© Midjourney x What's up Doc
Compter sur l’IA plutôt que sur un dermatologue pour contrôler des grains de beauté et repérer des cancers cutanés, « c’est encore un mythe », martèle le Dr Mathieu Bataille, dermatologue hospitalier dans les Hauts-de-France, lors d'une conférence de presse de cette société savante, en amont des Journées dermatologiques de Paris du 2 au 6 décembre.
Si l’IA a un réel potentiel en dermatologie, « elle ne peut se substituer à l’expertise médicale », pointe-t-il.
Avec des effectifs en baisse – moins de 3 000 dermatologues sur le territoire – et des délais de consultations en hausse – six mois à un an dans certaines régions –, c'est pourtant la promesse faite par plusieurs acteurs et dispositifs en France.
Plus lucratif que médical
Selon Mathieu Bataille, la pénurie de dermatologues a ouvert des « opportunités de marchés pour certains », s’apparentant à « un nouveau 'Far West' ».
Il cite par exemple le développement de plusieurs centres privés spécialisés dans le dépistage des cancers de la peau et la surveillance des grains de beauté « avec des médecins non dermatologues assistés par l’IA », où « la lucrativité semble prendre le pas sur le service médical rendu pour les patients ».
Ces centres utilisent des outils de dépistage du cancer visant à scanner la peau de tout le corps et à alerter en cas de lésion ou grain de beauté suspect, mais « n'ont de pertinence qu'entre les mains d’un dermatologue capable d’interpréter les conclusions de l’IA », selon ce dermatologue.
Ces machines « sont très intéressantes, mais si cela est fait dans un but de recherche, et non financier », renchérit la Dr Gaëlle Quéreux, ancienne présidente de la Société française de dermatologie (SFD) et cheffe du service de dermatologie du CHU de Nantes.
À Marseille, l’AP-HM dispose par exemple depuis trois ans d’un scanner cutané de ce type, un Vectra, que l’équipe continue « d’entraîner et de faire progresser ». « Sûrement que dans quelques années, ça sera l’avenir, mais pour l’instant, ça ne l’est pas », insiste Gaëlle Quéreux.
Erreurs en chaîne
Plus inquiétant encore pour ces dermatologues, des outils – disponibles dans des pharmacies ou via des applications – proposent d’envoyer une photographie d’un grain de beauté ou d’une lésion de la peau, pour la transmettre ensuite à une application d’IA en vue d’un diagnostic, « parfois même sans qu’un médecin ne soit intervenu », expose Mathieu Bataille.
Faux diagnostics, sentiment de fausse sécurité ou anxiété inutile : ces technologies peuvent pourtant entraîner de « grossières erreurs », résume ce membre de la Société française de dermatologie.

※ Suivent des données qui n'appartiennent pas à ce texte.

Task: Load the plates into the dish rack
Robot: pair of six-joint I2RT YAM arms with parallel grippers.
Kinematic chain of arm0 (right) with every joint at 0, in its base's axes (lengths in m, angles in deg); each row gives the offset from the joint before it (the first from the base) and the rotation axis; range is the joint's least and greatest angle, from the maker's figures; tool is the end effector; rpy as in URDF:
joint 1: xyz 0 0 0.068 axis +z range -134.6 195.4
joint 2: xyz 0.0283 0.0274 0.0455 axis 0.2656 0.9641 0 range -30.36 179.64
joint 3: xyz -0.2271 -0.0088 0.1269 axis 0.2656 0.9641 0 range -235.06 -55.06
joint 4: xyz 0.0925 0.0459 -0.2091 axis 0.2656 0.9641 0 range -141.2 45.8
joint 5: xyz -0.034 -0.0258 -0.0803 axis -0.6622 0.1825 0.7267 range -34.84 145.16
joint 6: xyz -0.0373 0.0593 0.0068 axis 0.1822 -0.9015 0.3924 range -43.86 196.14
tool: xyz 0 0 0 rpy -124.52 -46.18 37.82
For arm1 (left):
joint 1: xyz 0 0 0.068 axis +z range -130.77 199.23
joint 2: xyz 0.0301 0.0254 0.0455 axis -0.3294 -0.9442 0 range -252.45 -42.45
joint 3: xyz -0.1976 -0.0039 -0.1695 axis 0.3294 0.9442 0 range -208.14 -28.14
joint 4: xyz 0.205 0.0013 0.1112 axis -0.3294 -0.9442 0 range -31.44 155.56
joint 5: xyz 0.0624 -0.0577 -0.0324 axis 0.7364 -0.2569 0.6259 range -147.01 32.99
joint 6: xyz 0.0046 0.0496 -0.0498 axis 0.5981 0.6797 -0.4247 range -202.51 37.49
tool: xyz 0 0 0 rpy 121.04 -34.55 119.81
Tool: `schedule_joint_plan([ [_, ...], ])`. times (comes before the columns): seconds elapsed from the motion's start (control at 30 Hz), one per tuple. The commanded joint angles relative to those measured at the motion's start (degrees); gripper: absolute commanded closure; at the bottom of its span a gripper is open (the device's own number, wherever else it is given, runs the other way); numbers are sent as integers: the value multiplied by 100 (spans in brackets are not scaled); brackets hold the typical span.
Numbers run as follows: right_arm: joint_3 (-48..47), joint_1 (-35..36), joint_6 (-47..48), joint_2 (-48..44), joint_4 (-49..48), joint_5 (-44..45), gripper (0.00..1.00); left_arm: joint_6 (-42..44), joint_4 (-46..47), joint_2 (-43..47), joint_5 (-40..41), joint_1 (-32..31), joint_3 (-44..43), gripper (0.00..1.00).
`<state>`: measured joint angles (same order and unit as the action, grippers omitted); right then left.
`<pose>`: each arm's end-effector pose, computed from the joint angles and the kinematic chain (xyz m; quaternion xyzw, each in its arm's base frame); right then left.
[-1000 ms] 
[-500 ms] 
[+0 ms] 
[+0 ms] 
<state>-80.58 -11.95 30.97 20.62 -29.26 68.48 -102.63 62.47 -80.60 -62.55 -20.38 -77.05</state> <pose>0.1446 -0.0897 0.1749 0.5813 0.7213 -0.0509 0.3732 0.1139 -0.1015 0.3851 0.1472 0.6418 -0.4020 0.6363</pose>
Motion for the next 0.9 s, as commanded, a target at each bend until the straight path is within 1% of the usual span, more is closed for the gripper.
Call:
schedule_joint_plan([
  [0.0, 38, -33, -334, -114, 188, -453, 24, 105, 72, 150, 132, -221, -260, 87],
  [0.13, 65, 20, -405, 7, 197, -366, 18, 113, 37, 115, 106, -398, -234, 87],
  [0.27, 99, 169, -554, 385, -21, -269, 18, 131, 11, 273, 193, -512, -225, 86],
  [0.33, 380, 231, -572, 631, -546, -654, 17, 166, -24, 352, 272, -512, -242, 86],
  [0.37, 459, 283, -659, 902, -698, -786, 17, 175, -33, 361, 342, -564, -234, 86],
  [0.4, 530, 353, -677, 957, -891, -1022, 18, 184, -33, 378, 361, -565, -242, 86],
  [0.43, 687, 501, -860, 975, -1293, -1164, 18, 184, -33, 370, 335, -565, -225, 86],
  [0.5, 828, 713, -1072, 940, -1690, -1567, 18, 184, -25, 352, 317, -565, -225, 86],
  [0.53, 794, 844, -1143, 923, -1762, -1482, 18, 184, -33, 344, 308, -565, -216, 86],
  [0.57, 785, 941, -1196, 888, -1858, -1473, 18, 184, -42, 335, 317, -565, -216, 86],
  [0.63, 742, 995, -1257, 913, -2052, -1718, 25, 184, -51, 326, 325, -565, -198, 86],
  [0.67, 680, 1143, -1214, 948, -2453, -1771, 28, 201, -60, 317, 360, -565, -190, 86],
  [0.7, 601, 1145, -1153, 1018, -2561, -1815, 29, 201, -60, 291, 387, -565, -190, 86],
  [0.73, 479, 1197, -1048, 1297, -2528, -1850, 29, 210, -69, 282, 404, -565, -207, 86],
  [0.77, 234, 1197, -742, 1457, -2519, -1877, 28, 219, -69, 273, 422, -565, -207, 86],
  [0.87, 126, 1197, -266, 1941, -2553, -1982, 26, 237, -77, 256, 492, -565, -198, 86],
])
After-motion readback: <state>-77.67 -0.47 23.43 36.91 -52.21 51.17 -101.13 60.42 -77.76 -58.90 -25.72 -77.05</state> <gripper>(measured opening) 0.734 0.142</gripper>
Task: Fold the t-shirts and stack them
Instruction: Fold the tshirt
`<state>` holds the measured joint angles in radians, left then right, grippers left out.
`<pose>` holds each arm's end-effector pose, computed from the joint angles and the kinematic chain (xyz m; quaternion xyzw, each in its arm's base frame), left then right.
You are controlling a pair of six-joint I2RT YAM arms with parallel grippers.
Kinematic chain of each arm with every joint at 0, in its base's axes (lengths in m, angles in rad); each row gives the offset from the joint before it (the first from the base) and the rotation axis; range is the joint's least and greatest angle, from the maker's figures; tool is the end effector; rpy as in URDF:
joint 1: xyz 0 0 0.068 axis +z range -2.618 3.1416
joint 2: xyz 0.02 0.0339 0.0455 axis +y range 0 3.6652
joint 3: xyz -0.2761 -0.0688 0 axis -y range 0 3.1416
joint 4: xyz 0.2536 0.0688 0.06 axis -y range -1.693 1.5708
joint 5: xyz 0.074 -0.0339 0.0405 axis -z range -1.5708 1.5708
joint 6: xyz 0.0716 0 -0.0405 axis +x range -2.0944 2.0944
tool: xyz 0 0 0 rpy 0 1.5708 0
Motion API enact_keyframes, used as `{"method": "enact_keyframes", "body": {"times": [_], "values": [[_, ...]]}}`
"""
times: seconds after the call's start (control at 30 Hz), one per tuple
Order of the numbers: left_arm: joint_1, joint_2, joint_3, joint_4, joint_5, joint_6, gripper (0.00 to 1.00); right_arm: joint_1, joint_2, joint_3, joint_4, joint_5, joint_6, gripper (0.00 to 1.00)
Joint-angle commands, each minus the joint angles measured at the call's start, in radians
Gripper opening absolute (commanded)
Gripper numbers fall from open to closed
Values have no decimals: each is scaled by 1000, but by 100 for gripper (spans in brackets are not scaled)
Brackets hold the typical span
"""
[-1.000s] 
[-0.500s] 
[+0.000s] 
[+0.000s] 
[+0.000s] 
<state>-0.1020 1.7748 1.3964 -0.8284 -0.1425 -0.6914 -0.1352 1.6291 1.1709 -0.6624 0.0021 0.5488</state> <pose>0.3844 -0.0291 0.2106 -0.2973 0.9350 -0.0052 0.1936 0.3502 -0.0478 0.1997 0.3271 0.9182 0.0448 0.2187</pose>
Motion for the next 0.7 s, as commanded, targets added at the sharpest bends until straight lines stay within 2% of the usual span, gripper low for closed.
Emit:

Déjà, seule la lésion considérée comme douteuse par le patient est analysée, alors que la norme est de réaliser un examen cutané complet.
Et la machine conseille souvent en complément une consultation dermatologique, parfois dans un délai de quelques semaines, quasi impossible à obtenir en réalité.
Le risque est ainsi « de paniquer les patients », tout en désorganisant « un système de santé déjà fragile » par « un surcroît de travail à des dermatologues déjà saturés ».
Autosurveillance encouragée
Face à la pénurie de professionnels, la SFD souhaite notamment encourager la population à davantage d’autosurveillance de sa peau.
Elle a lancé cet été une campagne de sensibilisation « YES I CAN » pour que tout le monde « puisse identifier les lésions cutanées suspectes de malignité », avec le slogan « Changeant, Anormal, Nouveau ».
Entre 141 200 et 243 500 cas de cancers de la peau sont diagnostiqués chaque année en France, selon Santé publique France. Et le nombre de nouveaux cas a plus que triplé entre 1990 et 2023.
« On n’abandonne pas les patients », assure Gaëlle Quéreux, « mais cette campagne répond à un vrai besoin de santé publique ».
Pour les cancers cutanés, « la stratégie consistant à faire un dépistage systématique de toute la population n’a jamais prouvé son efficacité », selon cette praticienne hospitalière. Et l’examen de toute la surface de la peau, motif de consultation très fréquent, est « injustifié dans la grande majorité des cas ».